Or ask the Easy Debian developers why it was so long a wild mix of Lenny and Squeeze and why it still needs ugly hacks to make it Squeeze-compatible. Well, I'm an Easy Debian developer, sort of. And I can tell you that the reason is the mixed nature of the underlying Maemo system which is a Mix of Squeeze, Lenny and even older software which Easy Debian needs to be compatible with to work properly.

As for the dependency hell, have a look at the Marble thread! Then you'll see that there are incompatible versions of monav (one of Marble's dependencies) in the repos. Something like that would be unthinkable under Debian, at least for longer periods.

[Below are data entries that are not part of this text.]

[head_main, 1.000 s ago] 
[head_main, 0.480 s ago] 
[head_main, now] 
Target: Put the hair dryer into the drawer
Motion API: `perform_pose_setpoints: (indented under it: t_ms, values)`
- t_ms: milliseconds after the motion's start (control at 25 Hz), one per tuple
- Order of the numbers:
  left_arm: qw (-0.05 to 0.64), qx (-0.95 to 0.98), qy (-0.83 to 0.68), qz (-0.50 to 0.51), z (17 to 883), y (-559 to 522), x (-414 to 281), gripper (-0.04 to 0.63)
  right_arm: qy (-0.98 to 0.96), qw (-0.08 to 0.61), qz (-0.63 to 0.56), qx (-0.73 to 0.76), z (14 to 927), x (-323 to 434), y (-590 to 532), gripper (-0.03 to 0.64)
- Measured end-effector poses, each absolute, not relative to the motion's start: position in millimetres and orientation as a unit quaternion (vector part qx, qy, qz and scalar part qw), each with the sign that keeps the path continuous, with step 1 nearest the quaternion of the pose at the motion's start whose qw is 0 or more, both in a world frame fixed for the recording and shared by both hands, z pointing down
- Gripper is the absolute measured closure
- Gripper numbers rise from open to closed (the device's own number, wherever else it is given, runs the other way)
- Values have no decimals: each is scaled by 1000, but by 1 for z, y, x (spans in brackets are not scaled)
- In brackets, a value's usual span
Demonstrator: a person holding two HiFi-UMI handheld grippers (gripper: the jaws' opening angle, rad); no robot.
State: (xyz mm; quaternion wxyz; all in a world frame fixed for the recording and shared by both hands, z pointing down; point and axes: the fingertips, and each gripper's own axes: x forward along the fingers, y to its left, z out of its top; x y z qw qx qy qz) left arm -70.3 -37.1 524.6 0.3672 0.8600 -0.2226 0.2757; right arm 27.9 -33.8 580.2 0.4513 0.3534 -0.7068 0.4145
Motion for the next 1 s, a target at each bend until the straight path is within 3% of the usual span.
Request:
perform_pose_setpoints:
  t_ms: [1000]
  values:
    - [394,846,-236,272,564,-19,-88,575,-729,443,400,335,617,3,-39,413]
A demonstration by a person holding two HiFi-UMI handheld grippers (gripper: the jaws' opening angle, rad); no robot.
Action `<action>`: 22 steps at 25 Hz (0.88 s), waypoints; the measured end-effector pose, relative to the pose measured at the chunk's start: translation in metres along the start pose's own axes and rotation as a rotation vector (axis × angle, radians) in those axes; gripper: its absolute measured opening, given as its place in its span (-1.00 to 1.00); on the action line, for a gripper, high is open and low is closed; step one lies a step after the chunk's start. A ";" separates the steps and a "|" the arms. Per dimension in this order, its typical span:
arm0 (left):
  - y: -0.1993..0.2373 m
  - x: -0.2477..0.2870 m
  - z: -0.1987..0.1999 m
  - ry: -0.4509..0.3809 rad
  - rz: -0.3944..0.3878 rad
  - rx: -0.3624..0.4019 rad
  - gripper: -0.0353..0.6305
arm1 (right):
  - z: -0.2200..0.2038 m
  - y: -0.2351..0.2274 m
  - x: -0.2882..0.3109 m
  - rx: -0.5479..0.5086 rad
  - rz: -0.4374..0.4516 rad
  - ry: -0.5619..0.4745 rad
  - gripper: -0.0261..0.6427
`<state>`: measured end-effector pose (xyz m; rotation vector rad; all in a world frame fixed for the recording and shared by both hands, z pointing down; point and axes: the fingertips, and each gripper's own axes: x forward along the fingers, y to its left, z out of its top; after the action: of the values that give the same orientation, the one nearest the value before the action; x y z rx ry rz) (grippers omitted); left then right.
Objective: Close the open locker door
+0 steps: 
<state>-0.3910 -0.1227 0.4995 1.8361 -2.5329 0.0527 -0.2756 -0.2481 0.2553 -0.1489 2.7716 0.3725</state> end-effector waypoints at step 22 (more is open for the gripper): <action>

Firminator 2012-03-26 10:31

Re: New Generation of Maemo
 
Quote:

Originally Posted by sulu (Post 1184181)
Ask the kernel-power developers why KP is still based on 2.6.28 instead of 3.x! Then you'll know why. To make it short: The binary blobs needed to run the hardware are only available for the 2.6.28 ABI and since they are closed source they can't even be recompiled for newer kernels.

I find this quite interesting (not a developer personally) if we were able to base KP on 3.x what difference to the end-user would it make ?

seanmcken 2012-03-26 10:44

Re: New Generation of Maemo
 
im too new to linux maybe thats y i asked dis dumb **** question here. im sorry for all

qwazix 2012-03-26 11:01

Re: New Generation of Maemo
 
that's not a dumb question at all, there are efforts to that direction and they were mentioned by Andre Klapper in the previous page. It's just that the people that are devoiting their precious time for these developments are getting more and more annoyed by the obstacles Nokia has put them and that's why you'll see angry responses to these kinds of threads. It's only logical.

Check out Mer-Nemo and CSSU anyway

sulu 2012-03-26 11:34

Re: New Generation of Maemo
 
Quote:

Originally Posted by Firminator (Post 1184185)
I find this quite interesting (not a developer personally) if we were able to base KP on 3.x what difference to the end-user would it make ?

disclaimer:
I'm not a KP developer, so what I'm about to say may not be correct.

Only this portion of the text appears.